Sure enough, Tsarnaev was found guilty and sentenced to death. Afterward, ten members of the twelve-person jury said they believed
he had felt no remorse.
But as psychologist Lisa Feldman Barrett points out, all of this discussion of whether Tsarnaev did or did not regret his actions is a
perfect example of the pitfalls of transparency. The jury assumed that whatever Tsarnaev felt in his heart would be
automatically posted on his face, in a way that matched American ideas about how emotions are supposed to be displayed. But
Tsarnaev wasn’t American. In her book How Emotions Are Made, Barrett writes:
In the Boston Marathon Bombing case, if Tsarnaev felt remorse for his deeds, what would it have looked like? Would he have openly
cried? Begged his victims for forgiveness? Expounded on the error of his ways? Perhaps, if he were following American
stereotypes for expressing remorse, or if this were a trial in a Hollywood movie. But Tsarnaev is a young man of Muslim faith
from Chechnya.…Chechen culture expects men to be stoic in the face of adversity. If they lose a battle, they should bravely
accept defeat, a mindset known as the “Chechen wolf.” So if Tsarnaev felt remorse, he might well have remained stony-faced.
2 Knox’s list of lovers wasn’t what it seemed, either. In an effort to intimidate her, the Italian police lied to Knox and told her
she was HIV positive. Knox, afraid and alone in her cell, wrote a list of her past sexual partners to work out how this could
possibly be true.
3 There is an endless amount of this kind of thing. For the prosecutor in the case, the telling moment was when he took Knox
into the kitchen to look at the knife drawer, to see if anything was missing. “She started hitting the palms of her hands on her
ears. As if there was the memory of a noise, a sound, a scream. Meredith’s scream. Undoubtedly, I started to suspect Amanda.”
Or this: At dinner with Meredith’s friends in a restaurant, Amanda suddenly burst into song. “But what drew laughs in Seattle got
embarrassed looks in Perugia,” she writes. “It hadn’t dawned on me that the same quirks my friends at home found endearing
could actually offend people who were less accepting of differences.”
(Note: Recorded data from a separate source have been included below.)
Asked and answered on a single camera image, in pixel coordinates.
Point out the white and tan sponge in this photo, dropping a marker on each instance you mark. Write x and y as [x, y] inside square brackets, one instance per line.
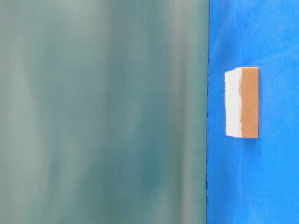
[242, 102]

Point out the green backdrop curtain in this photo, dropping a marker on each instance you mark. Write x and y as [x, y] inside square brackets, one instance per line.
[103, 111]

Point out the blue table cloth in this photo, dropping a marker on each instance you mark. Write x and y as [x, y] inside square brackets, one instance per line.
[255, 181]
4 “What’s compelling to me about Amanda Knox is that it was her slight offness that did her in, the everyday offness to be
found on every schoolyard and in every workplace,” the critic Tom Dibblee wrote in perceptive essays about the case. “This is
the slight sort of offness that rouses muttered suspicion and gossip, the slight sort of offness that courses through our daily lives
and governs who we choose to affiliate ourselves with and who we choose to distance ourselves from.”